Pimlico School is a gun-metal grey battleship adrift amongst the genteel stucco Georgian terraces of Pimlico. Built between 1965 and 1970, and designed by a team headed up by GLC architect John Bancroft, Pimlico School was initially well received, winning a clutch of awards for its glass and concrete structure. Yet fast forward to January 2008 and the future of this slice of late period Brutalism hangs in the balance. It has been slated for demolition, with the design for a new school, a U-shaped cream box, ready to be built as part of the UK Labour government's 'Building Schools for the Future programme'.
Surrounded on three sides by tall terraces, Bancroft's building, variously described as a 'futuristic-aircraft carrier' and a 'greenhouse', could not be more at odds with its neighbours. The site is huge, sunk deep below street level with ample space for tennis courts and playgrounds. In the middle, the building rises up like a docked submarine, its stepped multi-layered structure containing classrooms, halls, a library, special sixth form common room, indoor swimming pool, gymnasium and more.
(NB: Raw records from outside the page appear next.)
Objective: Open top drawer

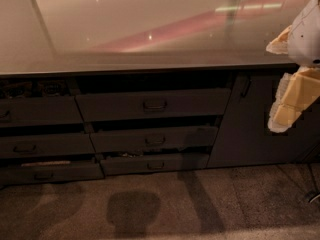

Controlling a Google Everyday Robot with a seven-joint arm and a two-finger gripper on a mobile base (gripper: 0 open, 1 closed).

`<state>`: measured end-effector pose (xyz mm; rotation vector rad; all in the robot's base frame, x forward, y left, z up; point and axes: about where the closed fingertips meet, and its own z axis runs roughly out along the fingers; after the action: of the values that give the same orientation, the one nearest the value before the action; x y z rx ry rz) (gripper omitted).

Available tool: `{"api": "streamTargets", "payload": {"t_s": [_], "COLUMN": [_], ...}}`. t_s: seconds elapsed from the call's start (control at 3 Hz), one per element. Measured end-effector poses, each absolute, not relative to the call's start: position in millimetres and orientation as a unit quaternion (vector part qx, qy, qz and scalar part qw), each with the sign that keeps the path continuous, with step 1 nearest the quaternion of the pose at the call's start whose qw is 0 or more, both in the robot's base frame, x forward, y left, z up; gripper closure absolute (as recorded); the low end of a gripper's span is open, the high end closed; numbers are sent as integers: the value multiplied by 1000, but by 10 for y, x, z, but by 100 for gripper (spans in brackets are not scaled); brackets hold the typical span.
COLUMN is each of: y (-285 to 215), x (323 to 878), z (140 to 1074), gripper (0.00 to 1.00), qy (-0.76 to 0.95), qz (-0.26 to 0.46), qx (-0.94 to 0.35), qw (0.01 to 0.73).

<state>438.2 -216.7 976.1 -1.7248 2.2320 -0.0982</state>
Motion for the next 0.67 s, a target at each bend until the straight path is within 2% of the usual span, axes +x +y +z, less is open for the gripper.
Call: {"api": "streamTargets", "payload": {"t_s": [0.67], "y": [-2213], "x": [4574], "z": [9485], "gripper": [0], "qy": [790], "qz": [-10], "qx": [-595], "qw": [146]}}
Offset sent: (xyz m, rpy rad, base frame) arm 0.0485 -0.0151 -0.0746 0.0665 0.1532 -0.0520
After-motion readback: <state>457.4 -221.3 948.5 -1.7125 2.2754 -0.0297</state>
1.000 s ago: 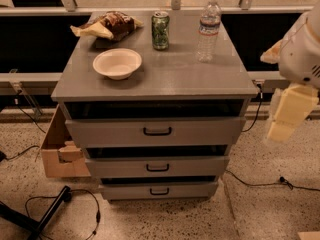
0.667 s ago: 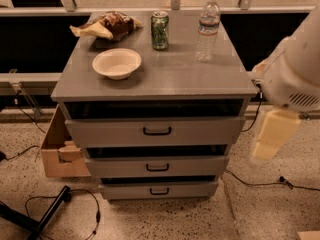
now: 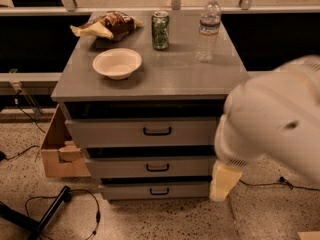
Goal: Open bottom drawer
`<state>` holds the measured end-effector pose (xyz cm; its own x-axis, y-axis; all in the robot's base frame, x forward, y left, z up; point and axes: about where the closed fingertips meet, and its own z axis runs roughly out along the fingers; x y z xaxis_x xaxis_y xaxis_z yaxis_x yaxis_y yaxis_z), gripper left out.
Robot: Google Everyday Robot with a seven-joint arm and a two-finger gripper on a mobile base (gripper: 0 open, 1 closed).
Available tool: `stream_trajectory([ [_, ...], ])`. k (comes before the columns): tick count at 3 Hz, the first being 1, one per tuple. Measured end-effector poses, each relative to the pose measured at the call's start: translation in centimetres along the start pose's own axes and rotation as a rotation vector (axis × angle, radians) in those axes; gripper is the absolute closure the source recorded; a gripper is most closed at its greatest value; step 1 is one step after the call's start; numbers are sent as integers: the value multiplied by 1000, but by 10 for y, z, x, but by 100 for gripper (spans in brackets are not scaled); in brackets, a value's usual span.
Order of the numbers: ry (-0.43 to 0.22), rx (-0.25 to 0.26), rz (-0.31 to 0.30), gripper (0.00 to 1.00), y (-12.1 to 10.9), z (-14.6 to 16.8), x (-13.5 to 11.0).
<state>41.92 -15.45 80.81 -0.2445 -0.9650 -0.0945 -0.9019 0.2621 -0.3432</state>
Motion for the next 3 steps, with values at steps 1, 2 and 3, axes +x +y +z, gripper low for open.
stream_trajectory([
  [1, 21, -79, 1, 0, 47, 89, 0],
  [2, 30, -154, 9, 0, 85, 156, 3],
  [3, 29, -261, 49, 0, 108, 200, 8],
])
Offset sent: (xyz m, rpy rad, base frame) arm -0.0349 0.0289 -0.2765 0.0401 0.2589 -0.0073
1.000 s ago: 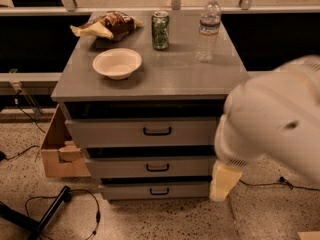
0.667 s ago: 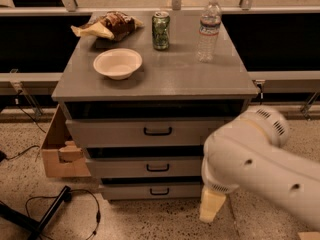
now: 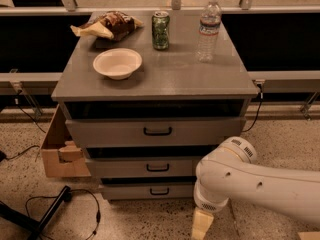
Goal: Open bottom drawer
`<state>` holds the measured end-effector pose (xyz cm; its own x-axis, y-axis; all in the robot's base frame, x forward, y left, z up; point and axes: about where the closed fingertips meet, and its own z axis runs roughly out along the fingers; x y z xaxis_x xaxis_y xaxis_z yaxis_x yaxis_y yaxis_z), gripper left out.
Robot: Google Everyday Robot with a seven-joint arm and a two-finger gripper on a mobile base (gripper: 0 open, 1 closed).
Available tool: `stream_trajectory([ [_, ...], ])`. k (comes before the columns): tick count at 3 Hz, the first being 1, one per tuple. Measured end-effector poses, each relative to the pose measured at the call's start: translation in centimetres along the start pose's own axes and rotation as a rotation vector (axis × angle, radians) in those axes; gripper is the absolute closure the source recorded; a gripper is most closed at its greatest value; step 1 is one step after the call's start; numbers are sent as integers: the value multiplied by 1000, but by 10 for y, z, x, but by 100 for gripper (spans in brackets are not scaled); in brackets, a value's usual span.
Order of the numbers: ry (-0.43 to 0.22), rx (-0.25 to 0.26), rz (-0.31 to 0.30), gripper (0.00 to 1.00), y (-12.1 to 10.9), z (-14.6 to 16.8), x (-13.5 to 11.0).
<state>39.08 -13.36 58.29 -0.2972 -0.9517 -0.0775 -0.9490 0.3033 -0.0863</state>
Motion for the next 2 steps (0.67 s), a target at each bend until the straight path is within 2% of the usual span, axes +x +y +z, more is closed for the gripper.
stream_trajectory([
  [1, -3, -28, 7, 0, 5, 10, 0],
  [2, 1, -29, 7, 0, 4, 12, -1],
])
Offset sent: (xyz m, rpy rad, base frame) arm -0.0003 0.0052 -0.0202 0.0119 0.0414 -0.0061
Pimlico School has has had problems over the years, from the vandalised air conditioning system that generated greenhouse-like internal temperatures to a systematic lack of maintenance that shows in the crumbling concrete walls. Although the UK's architectural establishment has called for a programme of sensitive refurbishment by RIBA, CABE and Twentieth Century Society amongst them - the building will be torn down.
Not even the vocal support of Richard Rogers and many of the school's own teachers, pupils and parents have managed to swing the balance. Unless there is an eleventh hour reprieve, Bancroft's self-confessed 'Hippocratic Oath' of a building for 'solidity, utility and delight' will all be for nothing, as his landmark work is painstakingly picked apart.